» YOUR OBJECTIVE
Each line below that includes the word "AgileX" is to be reported.

[Stored dataset items]

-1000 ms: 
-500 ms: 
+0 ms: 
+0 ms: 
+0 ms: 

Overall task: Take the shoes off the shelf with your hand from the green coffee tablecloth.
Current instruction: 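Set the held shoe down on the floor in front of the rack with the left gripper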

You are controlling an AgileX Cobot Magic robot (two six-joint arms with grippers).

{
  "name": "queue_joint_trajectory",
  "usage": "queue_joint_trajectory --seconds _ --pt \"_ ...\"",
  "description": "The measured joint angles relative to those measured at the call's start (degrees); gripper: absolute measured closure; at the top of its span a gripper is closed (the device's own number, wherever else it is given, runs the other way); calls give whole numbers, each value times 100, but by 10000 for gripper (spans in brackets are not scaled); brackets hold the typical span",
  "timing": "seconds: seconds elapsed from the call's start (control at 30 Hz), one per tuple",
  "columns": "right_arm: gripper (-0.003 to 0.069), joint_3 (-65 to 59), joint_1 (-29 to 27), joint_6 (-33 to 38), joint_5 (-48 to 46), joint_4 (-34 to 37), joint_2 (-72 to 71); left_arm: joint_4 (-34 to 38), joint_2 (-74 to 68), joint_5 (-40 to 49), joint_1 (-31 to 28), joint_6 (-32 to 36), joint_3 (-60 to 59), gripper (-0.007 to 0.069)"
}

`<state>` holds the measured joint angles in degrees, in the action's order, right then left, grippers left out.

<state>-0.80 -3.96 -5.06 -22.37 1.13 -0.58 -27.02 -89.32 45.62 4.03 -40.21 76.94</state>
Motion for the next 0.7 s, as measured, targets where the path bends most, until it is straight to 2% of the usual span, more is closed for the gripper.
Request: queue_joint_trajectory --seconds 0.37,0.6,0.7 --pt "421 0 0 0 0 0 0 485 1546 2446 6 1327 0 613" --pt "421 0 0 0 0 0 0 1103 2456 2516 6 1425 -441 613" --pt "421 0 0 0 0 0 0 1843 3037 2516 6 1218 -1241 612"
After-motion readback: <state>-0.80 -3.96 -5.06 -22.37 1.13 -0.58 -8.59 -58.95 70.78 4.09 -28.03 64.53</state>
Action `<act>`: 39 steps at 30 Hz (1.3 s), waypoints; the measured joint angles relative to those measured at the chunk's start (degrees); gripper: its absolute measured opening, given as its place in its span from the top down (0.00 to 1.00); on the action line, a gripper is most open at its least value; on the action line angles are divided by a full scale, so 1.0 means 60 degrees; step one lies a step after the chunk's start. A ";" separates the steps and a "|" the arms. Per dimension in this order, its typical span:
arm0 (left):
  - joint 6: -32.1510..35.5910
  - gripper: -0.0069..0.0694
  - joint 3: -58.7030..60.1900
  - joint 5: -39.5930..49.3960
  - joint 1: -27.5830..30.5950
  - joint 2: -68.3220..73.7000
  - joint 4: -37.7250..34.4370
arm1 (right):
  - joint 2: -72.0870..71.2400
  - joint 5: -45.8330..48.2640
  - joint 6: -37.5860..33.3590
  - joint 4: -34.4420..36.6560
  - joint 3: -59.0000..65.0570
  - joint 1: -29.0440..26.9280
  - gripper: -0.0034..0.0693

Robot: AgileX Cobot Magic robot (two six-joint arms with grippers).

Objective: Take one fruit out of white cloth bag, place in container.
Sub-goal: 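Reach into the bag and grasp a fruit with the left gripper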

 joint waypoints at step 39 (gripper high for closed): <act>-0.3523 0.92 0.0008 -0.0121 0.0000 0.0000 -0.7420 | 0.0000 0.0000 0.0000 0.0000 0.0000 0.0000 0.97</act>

» TASK RESULT
You are controlling an AgileX Cobot Magic robot (two six-joint arms with grippers).
Robot: AgileX Cobot Magic robot (two six-joint arms with grippers).

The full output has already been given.